_Task statement_
Only the pictures should be left out; repeat the rest of the data exactly.

Dataset excerpt START

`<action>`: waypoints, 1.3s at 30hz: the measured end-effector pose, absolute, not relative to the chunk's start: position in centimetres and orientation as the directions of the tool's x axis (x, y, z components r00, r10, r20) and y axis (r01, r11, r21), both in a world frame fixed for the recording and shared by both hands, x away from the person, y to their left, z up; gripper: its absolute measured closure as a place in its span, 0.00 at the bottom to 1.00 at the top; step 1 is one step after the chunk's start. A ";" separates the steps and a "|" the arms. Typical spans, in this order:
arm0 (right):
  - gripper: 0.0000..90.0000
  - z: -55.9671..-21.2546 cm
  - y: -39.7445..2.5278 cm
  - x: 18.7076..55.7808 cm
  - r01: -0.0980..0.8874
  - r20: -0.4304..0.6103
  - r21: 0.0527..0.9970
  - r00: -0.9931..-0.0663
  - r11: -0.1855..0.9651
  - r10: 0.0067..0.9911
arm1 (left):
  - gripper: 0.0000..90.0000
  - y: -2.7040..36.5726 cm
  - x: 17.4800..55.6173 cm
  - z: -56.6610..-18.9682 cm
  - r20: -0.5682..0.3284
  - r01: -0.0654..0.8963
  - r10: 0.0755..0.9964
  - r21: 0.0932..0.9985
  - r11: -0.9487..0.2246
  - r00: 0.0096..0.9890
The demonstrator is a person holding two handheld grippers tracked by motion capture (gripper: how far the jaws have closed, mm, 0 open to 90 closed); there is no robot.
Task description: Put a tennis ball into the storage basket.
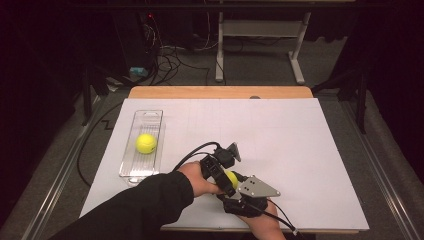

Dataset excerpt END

_Solution to this exercise_
`<action>`: waypoints, 1.3s at 30hz: the measured end-effector pose, absolute, not relative to the chunk's start: position in centimetres and orientation as the directions of the tool's x axis (x, y, z components r00, r10, r20) and y axis (r01, r11, r21), both in a world frame fixed for the recording and shared by both hands, x away from the person, y to their left, z up; gripper: its absolute measured closure as a place in its span, 0.00 at the bottom to 1.00 at the top; step 1 is one step after the chunk's start. A ";" separates the steps and a "|" the arms. Typical spans, in this order:
arm0 (right):
  - gripper: 0.0000..90.0000
  - z: -55.9671..-21.2546 cm
  - y: -39.7445..2.5278 cm
  - x: 18.7076..55.7808 cm
  - r01: -0.0980..0.8874
  - r20: -0.4304..0.6103
  - r21: 0.0527..0.9970
  - r00: -0.9931..-0.0663
  - r11: -0.1855..0.9651
  - r10: 0.0067..0.9911
arm1 (left):
  - gripper: 0.0000..90.0000
  - y: -2.7040..36.5726 cm
  - x: 17.4800..55.6173 cm
  - z: -56.6610..-18.9682 cm
  - r20: -0.5682..0.3284
  - r01: -0.0654..0.8963
  - r10: 0.0755..0.9964
  - r21: 0.0932..0.9985
  - r11: -0.9487..0.2246
  - r00: 0.0096..0.9890
The demonstrator is a person holding two handheld grippers tracked by motion capture (gripper: how far the jaws have closed, mm, 0 open to 90 closed); there is no robot.
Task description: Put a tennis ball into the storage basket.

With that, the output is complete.